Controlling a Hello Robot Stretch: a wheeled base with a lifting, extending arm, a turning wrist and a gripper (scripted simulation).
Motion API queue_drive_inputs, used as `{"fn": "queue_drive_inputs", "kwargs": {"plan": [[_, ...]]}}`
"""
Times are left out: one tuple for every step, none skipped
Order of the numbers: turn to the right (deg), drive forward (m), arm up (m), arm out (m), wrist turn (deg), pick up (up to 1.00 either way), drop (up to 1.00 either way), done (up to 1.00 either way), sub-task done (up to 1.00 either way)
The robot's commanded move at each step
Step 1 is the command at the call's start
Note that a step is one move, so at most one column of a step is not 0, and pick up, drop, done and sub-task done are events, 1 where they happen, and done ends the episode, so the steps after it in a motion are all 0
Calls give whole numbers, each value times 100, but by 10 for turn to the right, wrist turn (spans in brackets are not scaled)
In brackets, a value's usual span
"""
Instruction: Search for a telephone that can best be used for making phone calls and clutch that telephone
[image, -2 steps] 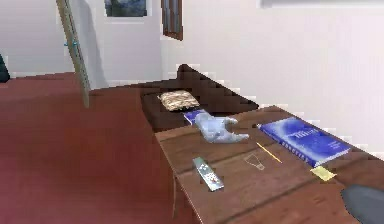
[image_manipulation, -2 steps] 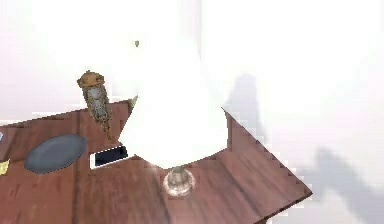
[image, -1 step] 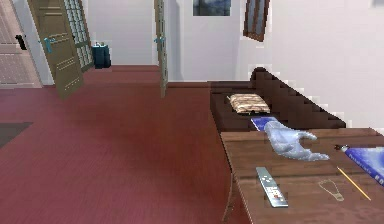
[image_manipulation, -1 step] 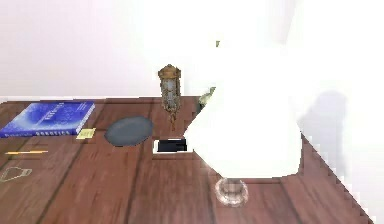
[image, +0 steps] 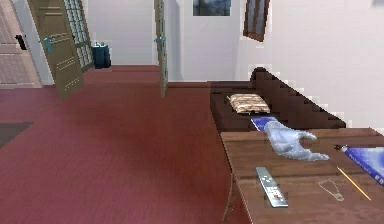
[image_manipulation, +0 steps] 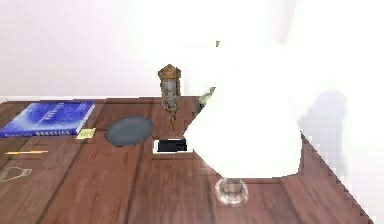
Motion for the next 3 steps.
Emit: {"fn": "queue_drive_inputs", "kwargs": {"plan": [[0,0,36,0,0,0,0,0,0],[0,0,0,36,0,0,0,0,0],[0,0,0,0,450,0,0,0,0]]}}
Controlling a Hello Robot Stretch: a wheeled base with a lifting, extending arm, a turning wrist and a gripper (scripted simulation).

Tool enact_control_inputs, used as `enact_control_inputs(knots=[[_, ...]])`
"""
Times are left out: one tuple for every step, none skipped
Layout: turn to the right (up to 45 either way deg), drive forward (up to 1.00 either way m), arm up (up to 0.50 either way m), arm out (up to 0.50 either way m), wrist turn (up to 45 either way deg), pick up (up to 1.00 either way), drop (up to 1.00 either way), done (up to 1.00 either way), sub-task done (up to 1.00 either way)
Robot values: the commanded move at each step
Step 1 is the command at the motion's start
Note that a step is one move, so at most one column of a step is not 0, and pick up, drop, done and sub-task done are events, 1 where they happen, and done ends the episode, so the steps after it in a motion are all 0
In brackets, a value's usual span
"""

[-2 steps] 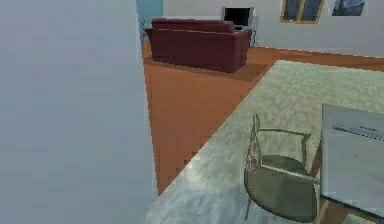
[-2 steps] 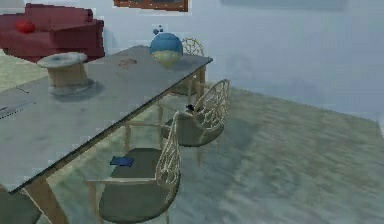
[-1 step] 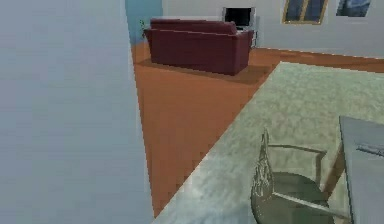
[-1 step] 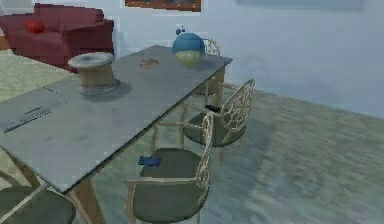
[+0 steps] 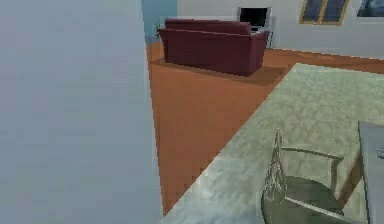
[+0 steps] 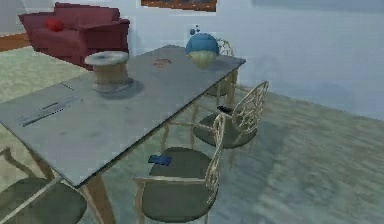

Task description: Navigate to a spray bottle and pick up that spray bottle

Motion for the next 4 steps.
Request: enact_control_inputs(knots=[[0.0,1.00,0.00,0.00,0.0,0.00,0.00,0.00,0.00],[3.0,0.00,0.00,0.00,0.0,0.00,0.00,0.00,0.00],[9.0,0.00,0.00,0.00,0.0,0.00,0.00,0.00,0.00],[0.0,0.05,0.00,0.00,0.0,0.00,0.00,0.00,0.00]])
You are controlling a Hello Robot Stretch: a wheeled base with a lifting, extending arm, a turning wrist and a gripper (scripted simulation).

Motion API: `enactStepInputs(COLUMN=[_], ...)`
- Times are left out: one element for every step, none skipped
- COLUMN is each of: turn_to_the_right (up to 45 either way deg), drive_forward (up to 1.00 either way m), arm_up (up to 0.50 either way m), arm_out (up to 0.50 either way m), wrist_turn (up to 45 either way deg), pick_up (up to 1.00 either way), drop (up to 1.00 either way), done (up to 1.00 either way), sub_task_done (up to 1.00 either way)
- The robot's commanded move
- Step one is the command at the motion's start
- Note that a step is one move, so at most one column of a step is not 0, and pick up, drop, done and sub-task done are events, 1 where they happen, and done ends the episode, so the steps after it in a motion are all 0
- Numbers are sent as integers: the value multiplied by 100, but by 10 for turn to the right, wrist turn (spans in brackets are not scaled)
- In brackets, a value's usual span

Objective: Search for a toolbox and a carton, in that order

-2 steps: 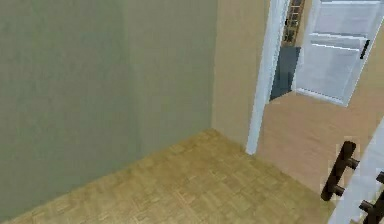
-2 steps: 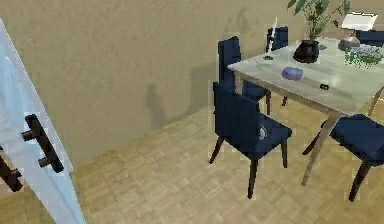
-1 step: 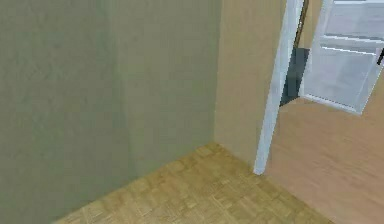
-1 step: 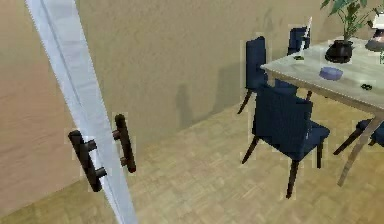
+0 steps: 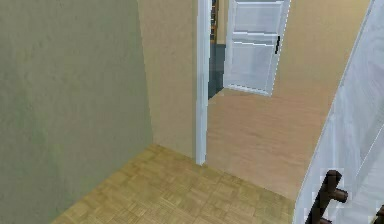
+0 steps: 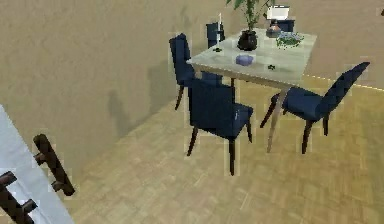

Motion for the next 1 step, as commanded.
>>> enactStepInputs(turn_to_the_right=[0], drive_forward=[50], arm_up=[0], arm_out=[0], wrist_turn=[0], pick_up=[0], drop=[0], done=[0], sub_task_done=[0])
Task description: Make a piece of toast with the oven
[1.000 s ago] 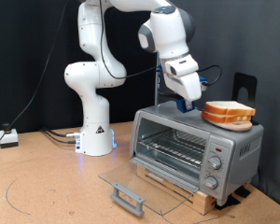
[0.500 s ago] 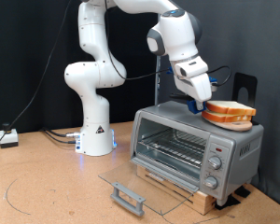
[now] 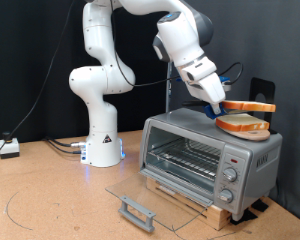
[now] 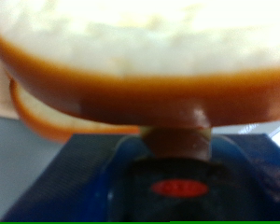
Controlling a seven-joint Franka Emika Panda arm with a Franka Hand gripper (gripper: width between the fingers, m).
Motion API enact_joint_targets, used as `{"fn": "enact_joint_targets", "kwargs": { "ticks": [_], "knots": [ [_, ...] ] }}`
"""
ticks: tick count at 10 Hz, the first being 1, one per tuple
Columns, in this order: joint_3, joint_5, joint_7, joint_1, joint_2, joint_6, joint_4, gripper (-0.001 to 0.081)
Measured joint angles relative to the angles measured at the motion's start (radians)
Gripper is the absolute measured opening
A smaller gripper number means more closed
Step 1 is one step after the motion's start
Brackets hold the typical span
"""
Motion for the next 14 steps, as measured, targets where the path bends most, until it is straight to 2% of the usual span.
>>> {"fn": "enact_joint_targets", "kwargs": {
  "ticks": [2, 5, 7, 9, 14],
  "knots": [
    [-0.051, -0.016, -0.025, -0.013, -0.034, -0.080, -0.009, 0.0396],
    [-0.097, -0.113, -0.027, -0.059, -0.079, -0.211, -0.017, 0.0396],
    [-0.101, -0.109, -0.031, -0.059, -0.075, -0.209, -0.017, 0.0396],
    [-0.152, -0.111, -0.102, -0.069, -0.075, -0.240, -0.018, 0.0396],
    [-0.291, -0.216, -0.207, -0.167, -0.075, -0.395, -0.010, 0.0396]
  ]
}}
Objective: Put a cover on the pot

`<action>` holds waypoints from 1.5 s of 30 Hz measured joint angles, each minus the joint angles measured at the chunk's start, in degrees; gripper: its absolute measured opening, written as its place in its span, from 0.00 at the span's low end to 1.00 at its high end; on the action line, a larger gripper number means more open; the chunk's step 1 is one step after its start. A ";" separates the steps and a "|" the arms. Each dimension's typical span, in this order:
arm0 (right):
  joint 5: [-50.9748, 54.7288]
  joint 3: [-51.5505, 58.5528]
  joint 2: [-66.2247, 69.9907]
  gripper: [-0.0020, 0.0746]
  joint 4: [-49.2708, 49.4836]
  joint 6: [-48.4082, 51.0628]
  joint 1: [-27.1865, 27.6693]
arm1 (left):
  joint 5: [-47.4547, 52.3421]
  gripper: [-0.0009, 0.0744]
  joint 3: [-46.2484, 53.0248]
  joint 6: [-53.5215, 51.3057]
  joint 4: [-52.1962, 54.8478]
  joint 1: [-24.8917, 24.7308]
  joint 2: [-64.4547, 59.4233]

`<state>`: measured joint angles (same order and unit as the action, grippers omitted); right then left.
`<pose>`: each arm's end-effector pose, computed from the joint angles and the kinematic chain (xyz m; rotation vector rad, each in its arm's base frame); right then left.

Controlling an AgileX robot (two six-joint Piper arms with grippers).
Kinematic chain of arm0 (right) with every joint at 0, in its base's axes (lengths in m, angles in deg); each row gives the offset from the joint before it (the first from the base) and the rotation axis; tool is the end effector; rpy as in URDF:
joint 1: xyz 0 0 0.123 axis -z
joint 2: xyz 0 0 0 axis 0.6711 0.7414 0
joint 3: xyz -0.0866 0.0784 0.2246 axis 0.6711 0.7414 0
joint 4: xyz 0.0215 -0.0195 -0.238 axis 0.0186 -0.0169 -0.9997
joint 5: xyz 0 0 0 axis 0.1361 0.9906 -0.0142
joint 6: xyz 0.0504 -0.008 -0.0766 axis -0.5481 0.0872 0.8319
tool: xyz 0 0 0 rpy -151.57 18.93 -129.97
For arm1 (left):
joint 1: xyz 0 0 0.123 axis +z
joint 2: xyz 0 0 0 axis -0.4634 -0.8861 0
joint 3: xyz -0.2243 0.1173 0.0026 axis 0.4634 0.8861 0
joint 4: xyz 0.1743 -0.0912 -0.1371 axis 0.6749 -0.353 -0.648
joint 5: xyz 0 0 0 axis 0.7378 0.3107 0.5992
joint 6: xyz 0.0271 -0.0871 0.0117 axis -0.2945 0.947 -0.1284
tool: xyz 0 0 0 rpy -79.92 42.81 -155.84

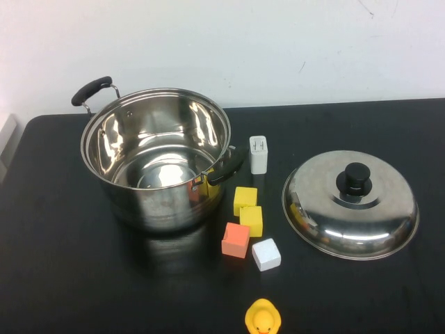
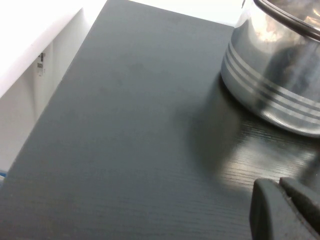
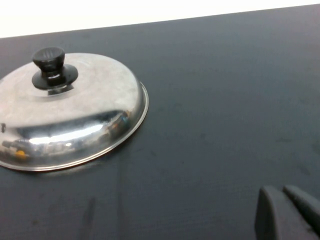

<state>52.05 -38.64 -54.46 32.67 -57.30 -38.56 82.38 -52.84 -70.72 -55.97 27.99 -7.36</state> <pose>0.0741 -0.0055 0.1765 0.1116 1.8290 -0.0167 0.0742 -0.0018 0.1798 -0.2596 1.8020 -0.2274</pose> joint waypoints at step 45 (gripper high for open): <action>1.06 -22.82 25.12 0.02 53.24 44.06 -0.22 | 0.00 0.01 0.00 0.12 0.00 0.00 0.00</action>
<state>53.11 -61.45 -29.34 85.91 -13.24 -38.78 82.38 -52.84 -70.60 -55.97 27.99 -7.36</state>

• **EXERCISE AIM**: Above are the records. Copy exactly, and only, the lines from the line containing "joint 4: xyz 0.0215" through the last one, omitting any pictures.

• **RESULT OF THIS EXERCISE**:
joint 4: xyz 0.0215 -0.0195 -0.238 axis 0.0186 -0.0169 -0.9997
joint 5: xyz 0 0 0 axis 0.1361 0.9906 -0.0142
joint 6: xyz 0.0504 -0.008 -0.0766 axis -0.5481 0.0872 0.8319
tool: xyz 0 0 0 rpy -151.57 18.93 -129.97
For arm1 (left):
joint 1: xyz 0 0 0.123 axis +z
joint 2: xyz 0 0 0 axis -0.4634 -0.8861 0
joint 3: xyz -0.2243 0.1173 0.0026 axis 0.4634 0.8861 0
joint 4: xyz 0.1743 -0.0912 -0.1371 axis 0.6749 -0.353 -0.648
joint 5: xyz 0 0 0 axis 0.7378 0.3107 0.5992
joint 6: xyz 0.0271 -0.0871 0.0117 axis -0.2945 0.947 -0.1284
tool: xyz 0 0 0 rpy -79.92 42.81 -155.84


<state>52.05 -38.64 -54.46 32.67 -57.30 -38.56 82.38 -52.84 -70.72 -55.97 27.99 -7.36</state> <pose>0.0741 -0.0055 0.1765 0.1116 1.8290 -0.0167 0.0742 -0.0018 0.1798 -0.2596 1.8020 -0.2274</pose> joint waypoints at step 45 (gripper high for open): <action>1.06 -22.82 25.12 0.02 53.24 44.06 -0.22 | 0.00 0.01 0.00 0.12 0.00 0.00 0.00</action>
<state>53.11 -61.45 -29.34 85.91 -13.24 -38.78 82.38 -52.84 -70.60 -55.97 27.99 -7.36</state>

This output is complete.